How does the expense ratio of IVES compare? Using the list of AI ETFs in the ETF Database, we calculate an average expense ratio of 0.58% for funds in this space, with the weighted average (accounting for fund size) even less, 0.39%.

Copycat Funds: The VistaShares Approach

In June 2025, it was reported that VistaShares was preparing to release a slate of ETFs that track the moves of famous investors, though without their involvement. VistaShares’ strategy builds on the success thus far of its Warren Buffett-tracking fund, launched a few months earlier in March 2025. The VistaShares Target 15 Berkshire Select Income ETF (OMAH) has grown quickly to more than $440 million in assets, as of July 25, 2025. The fund combines Berkshire Hathaway’s top 20 holdings with an options overlay strategy that targets a 15% annual income, but comes with a steep expense ratio of 0.95%.

Expected to launch in August 2025, VistaShares’ newer funds include the following:

  • VistaShares Pershing Square Select ETF, tracking Bill Ackman, the activist investor and hedge fund manager
  • VistaShares Scion Asset Management Select ETF, tracking Michael Burry, the investor who famously predicted the 2008 financial crisis and was portrayed in the film “The Big Short”
  • VistaShares Duquesne Select ETF, tracking Stanley Druckenmiller, the legendary macro trader and former partner of George Soros
  • VistaShares Berkshire Select ETF, another fund that tracks Warren Buffett’s Berkshire Hathaway Inc. (BRK.A, BRK.B)

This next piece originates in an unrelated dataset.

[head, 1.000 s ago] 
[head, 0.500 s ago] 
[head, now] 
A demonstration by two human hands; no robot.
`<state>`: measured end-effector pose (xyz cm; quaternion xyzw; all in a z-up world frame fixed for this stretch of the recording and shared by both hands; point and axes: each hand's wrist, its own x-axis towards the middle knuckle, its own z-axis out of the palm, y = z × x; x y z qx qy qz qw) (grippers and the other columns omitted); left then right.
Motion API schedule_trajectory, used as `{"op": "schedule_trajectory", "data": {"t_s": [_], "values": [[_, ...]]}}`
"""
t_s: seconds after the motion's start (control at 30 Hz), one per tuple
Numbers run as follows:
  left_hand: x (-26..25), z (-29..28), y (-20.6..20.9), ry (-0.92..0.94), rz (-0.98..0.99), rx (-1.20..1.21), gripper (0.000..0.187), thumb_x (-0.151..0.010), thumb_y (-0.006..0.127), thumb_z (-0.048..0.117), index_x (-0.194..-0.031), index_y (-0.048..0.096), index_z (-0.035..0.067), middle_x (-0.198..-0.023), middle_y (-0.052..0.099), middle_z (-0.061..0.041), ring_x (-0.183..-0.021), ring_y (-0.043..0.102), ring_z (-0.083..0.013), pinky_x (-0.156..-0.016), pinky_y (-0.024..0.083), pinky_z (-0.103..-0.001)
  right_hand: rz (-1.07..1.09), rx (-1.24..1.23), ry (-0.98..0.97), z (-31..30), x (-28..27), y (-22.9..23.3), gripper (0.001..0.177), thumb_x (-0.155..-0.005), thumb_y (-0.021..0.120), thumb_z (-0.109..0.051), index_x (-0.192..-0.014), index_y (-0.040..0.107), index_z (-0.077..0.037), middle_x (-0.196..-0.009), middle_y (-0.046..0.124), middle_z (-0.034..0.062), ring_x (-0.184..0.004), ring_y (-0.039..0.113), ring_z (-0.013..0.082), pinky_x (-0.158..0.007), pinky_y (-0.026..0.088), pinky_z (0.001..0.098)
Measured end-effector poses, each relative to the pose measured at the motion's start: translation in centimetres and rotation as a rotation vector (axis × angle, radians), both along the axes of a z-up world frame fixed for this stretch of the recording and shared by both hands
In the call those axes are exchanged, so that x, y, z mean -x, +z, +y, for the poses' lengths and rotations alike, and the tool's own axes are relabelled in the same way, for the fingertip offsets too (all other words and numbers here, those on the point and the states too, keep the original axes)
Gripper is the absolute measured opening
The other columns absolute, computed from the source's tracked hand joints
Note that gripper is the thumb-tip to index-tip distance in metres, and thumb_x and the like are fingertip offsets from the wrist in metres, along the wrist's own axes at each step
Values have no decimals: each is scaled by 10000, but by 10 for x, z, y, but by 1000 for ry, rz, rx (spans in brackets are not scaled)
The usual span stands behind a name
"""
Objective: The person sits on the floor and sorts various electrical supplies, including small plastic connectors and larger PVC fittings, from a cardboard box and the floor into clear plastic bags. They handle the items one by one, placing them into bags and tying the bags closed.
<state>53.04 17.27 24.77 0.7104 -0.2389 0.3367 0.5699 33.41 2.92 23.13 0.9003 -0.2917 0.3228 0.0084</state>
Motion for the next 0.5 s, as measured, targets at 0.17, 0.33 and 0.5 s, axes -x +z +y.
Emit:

These funds rely on 13F filings—quarterly reports that large investment managers must file with the U.S. Securities and Exchange Commission, disclosing their holdings. The catch is that these reports arrive up to 45 days after quarter-end, potentially making the information stale.

Is This a Winning Strategy?

Early results show celebrity names attract capital—OMAH and IVES prove that. But can they deliver consistent performance? Two significant challenges suggest an uphill climb:

  • The time lag: Even IVES only rebalances quarterly, limiting real-time access to Ives’ thinking. Copycat funds face worse delays—by the time they replicate Ackman’s or Burry’s positions from 13F filings, those trades are ancient history.
  • The fees: On average, ETFs are estimated to cost at least about $200,000 to run, which includes passive index funds that require minimal management. Still, working with that number and assuming an expense ratio of 0.50%, an ETF would need about $40 million in assets under management to break even. IVES and OMAH have been able to make that math work easily; it’s too soon to see for the others.

The Bottom Line

Naming an ETF after a Wall Street legend can generate buzz and attract initial investment—IVES and OMAH prove that much. But marketing momentum only goes so far. These funds must now prove they can deliver sustained outperformance to justify their fees. 

Given the time lags inherent in 13F tracking and the poor long-term track record of many active strategies, a lot of these funds may ultimately be remembered as clever marketing gimmicks rather than innovations in investing.